Contradictory roles in different contexts:

• TMEM150A appears to negatively regulate cytokine production in epithelial cells , yet its overexpression correlates with inflammation-related processes in GBM .

• TMEM150A has connections to both autophagy promotion and cancer progression , which seems paradoxical given autophagy's typical tumor-suppressive role in early cancer stages.

Resolution approaches:

• Context-dependent studies: Systematic comparison of TMEM150A function across different cell types and disease states

• Mechanistic dissection: Identifying specific protein domains responsible for different functions

• Temporal analysis: Examining how TMEM150A effects change over time in development or disease progression

Technical limitations creating apparent contradictions:

• Different model systems (cell lines, tissues, organisms) may yield different results

• Various knockdown or overexpression efficiencies across studies

• Lack of standardized reagents and protocols

Standardization strategies:

• Development of validated antibodies and recombinant proteins

• Establishment of reference datasets and benchmarking protocols

• Cross-validation across multiple experimental systems

Addressing these contradictions will require integrated approaches combining structural biology, functional genomics, and systems biology to develop a more comprehensive understanding of TMEM150A biology.
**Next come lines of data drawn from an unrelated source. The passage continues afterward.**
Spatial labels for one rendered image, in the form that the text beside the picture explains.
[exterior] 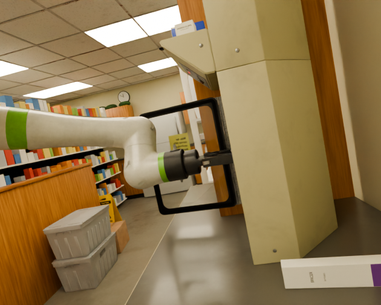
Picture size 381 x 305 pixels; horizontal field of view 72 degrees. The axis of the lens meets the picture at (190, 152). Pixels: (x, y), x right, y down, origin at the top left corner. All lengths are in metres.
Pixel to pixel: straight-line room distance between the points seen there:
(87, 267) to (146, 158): 2.15
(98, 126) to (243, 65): 0.44
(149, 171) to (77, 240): 2.07
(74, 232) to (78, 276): 0.44
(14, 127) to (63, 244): 2.15
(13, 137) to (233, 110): 0.57
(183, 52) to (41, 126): 0.43
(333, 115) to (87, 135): 0.82
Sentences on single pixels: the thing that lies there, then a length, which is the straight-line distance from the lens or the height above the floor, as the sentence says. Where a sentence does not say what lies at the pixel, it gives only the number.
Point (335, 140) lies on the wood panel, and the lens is 1.06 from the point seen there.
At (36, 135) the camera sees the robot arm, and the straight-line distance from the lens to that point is 0.81.
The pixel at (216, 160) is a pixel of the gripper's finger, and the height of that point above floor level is 1.20.
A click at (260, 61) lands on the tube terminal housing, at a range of 0.63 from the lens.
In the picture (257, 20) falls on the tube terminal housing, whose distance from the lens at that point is 0.65.
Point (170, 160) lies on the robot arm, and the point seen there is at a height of 1.22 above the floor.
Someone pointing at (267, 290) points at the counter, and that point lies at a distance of 0.62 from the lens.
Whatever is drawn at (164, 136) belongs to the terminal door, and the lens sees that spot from 0.97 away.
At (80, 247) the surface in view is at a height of 0.43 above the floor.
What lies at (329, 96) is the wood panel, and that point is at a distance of 1.05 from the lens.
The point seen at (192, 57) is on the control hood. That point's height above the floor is 1.45.
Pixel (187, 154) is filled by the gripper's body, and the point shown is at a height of 1.22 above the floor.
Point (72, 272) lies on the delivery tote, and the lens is 2.94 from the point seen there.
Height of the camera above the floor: 1.29
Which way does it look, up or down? 5 degrees down
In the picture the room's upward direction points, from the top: 12 degrees counter-clockwise
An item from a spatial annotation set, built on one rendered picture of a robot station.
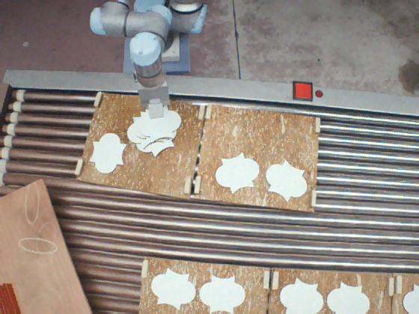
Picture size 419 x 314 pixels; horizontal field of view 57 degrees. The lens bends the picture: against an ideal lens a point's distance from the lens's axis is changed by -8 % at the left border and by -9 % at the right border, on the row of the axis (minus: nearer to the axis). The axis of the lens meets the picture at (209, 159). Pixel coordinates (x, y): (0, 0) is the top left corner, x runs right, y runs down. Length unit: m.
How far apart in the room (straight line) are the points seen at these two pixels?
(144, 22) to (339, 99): 0.83
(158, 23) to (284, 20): 1.90
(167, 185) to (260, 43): 1.59
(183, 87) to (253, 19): 1.43
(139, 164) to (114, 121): 0.20
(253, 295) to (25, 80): 1.21
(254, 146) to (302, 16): 1.67
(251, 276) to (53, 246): 0.64
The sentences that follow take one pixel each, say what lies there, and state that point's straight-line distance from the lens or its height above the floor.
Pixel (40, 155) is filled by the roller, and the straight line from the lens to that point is 1.61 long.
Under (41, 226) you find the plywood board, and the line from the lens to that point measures 1.40.
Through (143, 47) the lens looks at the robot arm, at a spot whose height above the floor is 1.45.
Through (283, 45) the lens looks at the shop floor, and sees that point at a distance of 2.82.
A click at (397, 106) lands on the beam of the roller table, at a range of 1.69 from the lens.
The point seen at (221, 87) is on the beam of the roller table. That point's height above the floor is 0.92.
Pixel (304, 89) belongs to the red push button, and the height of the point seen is 0.93.
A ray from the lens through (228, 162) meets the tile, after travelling 1.43.
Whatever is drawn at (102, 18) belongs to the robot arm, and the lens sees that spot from 1.17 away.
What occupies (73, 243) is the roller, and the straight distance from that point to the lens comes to 1.48.
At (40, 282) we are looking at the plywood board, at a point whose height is 1.04.
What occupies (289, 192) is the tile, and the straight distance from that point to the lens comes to 1.42.
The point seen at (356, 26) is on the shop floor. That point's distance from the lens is 3.05.
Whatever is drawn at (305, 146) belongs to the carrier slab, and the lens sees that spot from 1.49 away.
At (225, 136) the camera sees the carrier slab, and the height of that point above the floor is 0.94.
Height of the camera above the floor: 2.30
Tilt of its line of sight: 71 degrees down
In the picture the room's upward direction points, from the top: 5 degrees counter-clockwise
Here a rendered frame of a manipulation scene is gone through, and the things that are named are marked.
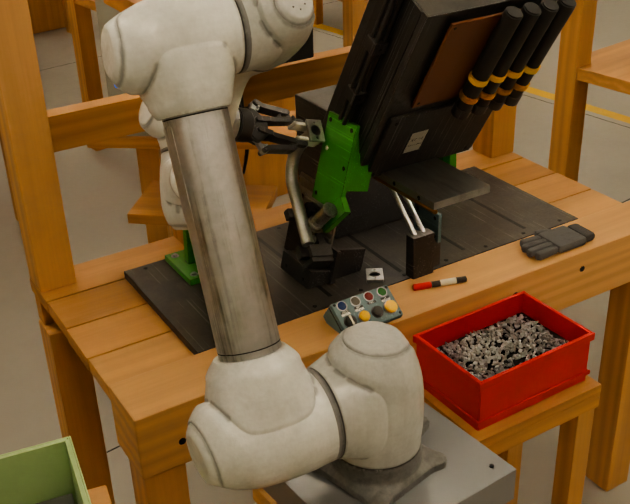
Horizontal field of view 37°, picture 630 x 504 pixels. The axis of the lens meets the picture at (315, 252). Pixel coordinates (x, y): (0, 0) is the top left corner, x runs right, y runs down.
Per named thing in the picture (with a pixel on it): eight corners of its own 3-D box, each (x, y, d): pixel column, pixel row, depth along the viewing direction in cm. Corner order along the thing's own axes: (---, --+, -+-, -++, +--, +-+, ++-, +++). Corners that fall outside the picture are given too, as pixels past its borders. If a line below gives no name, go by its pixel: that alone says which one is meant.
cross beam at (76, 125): (476, 54, 282) (477, 24, 278) (47, 154, 224) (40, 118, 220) (465, 50, 286) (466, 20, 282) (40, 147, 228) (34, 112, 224)
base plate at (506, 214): (577, 224, 250) (578, 217, 249) (198, 360, 201) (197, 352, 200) (474, 172, 282) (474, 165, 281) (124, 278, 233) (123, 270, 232)
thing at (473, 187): (489, 197, 216) (490, 185, 215) (433, 215, 209) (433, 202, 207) (389, 144, 246) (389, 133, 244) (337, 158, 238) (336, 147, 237)
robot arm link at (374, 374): (442, 450, 160) (446, 341, 149) (347, 488, 152) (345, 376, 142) (390, 399, 172) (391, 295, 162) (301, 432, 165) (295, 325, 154)
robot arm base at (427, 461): (464, 452, 167) (465, 427, 165) (379, 518, 154) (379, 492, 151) (386, 408, 179) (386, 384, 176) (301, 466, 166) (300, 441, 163)
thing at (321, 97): (430, 210, 256) (433, 89, 240) (334, 241, 242) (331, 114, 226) (390, 187, 270) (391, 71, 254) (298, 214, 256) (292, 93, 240)
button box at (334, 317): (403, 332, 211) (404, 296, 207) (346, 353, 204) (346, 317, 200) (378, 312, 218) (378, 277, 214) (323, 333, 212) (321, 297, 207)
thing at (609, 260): (665, 268, 255) (674, 218, 248) (143, 481, 188) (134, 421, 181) (625, 247, 266) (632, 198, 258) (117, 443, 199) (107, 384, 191)
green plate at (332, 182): (366, 213, 222) (386, 126, 214) (337, 214, 218) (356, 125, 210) (339, 196, 231) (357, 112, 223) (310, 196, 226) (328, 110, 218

What is the evolutionary significance of TMEM150A conservation across species?

The conservation of TMEM150A across diverse eukaryotic species suggests fundamental biological significance:

Evolutionary insights:

• TMEM150A belongs to the conserved TMEM150/FRAG1/DRAM family, with homologs identified across species including the yeast protein Sfk1 .

• This conservation indicates essential functions in core cellular processes that evolved early in eukaryotic development.

• The protein's role in membrane organization, particularly phospholipid asymmetry, aligns with the universal importance of membrane compartmentalization in eukaryotes.

Functional conservation and divergence:

• Core functions related to membrane organization and phosphoinositide regulation appear conserved from yeast to humans .

• Species-specific roles may have evolved in higher organisms, particularly in immune signaling regulation .

• Comparative studies between yeast Sfk1 and human TMEM150A reveal both shared and distinct functions, providing insights into evolutionary adaptation .

Evolutionary pressures:

• Membrane organization represents a fundamental aspect of eukaryotic cellular architecture, explaining strong conservation pressure.

• Connections to both basic cellular processes (autophagy) and specialized functions (immune regulation) suggest acquisition of new roles during evolution.

• The protein's involvement in response to environmental stressors (such as nutrient limitation triggering autophagy) indicates its importance in adaptation and survival.

This evolutionary perspective provides context for understanding TMEM150A's diverse functions and may guide future research into its fundamental biological significance.